### Description of the task
Starting at the line below that contains "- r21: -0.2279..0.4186" and ending at the line that contains "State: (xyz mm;", retype each line exactly as it stands, but omit the pictures.

### Available data
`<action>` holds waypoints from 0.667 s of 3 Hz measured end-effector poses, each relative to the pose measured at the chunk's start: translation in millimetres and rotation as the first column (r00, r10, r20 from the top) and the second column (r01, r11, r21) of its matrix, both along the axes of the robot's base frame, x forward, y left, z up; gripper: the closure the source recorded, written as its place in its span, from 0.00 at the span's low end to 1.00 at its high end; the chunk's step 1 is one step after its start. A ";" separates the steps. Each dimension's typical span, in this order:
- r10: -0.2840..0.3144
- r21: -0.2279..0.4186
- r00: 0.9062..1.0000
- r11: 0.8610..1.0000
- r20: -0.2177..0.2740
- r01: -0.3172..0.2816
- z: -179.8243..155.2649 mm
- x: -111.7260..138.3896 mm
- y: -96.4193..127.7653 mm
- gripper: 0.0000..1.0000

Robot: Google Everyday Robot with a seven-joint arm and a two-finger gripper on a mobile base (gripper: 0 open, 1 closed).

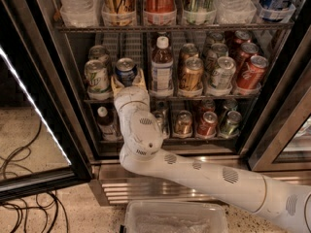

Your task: Pick pepsi can from middle shelf of fridge

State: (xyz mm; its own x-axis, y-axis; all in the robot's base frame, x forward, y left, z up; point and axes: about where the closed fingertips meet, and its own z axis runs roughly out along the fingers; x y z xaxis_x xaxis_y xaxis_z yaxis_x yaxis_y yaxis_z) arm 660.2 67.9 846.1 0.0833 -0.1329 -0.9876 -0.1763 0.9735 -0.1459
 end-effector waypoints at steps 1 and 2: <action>0.032 0.005 0.999 0.999 0.002 -0.032 9.0 -3.0 2.9 1.00; 0.091 0.028 0.995 0.995 0.027 -0.092 33.4 -12.5 7.5 1.00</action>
Offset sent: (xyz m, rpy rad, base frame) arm -0.0267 0.0135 0.0671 0.0819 -0.0623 0.1727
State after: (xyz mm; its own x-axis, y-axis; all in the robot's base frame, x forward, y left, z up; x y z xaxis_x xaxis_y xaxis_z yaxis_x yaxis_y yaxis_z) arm 647.7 75.4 879.6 0.1190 -0.0948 -0.9884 -0.2614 0.9573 -0.1233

### Answer box
- r21: -0.2279..0.4186
- r00: 0.9062..1.0000
- r11: 0.8610..1.0000
- r20: -0.2177..0.2740
- r01: -0.3172..0.2816
- z: -179.8243..155.2649 mm
- x: -111.7260..138.3896 mm
- y: -96.4193..127.7653 mm
- gripper: 0.0000..1.0000

Robot: Google Everyday Robot with a seven-joint arm and a two-finger gripper on a mobile base (gripper: 0 open, 1 closed).


Your task: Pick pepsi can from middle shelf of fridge

State: (xyz mm; its own x-axis, y-axis; all in the robot's base frame, x forward, y left, z up; point and axes: about where the closed fingertips meet, and its own z axis runs roughly out along the fingers; x y z xaxis_x xaxis_y xaxis_z yaxis_x yaxis_y yaxis_z) arm 660.2 67.9 846.1 0.0833 -0.1329 -0.9876 -0.1763 0.9735 -0.1459

No more work remains in this exercise.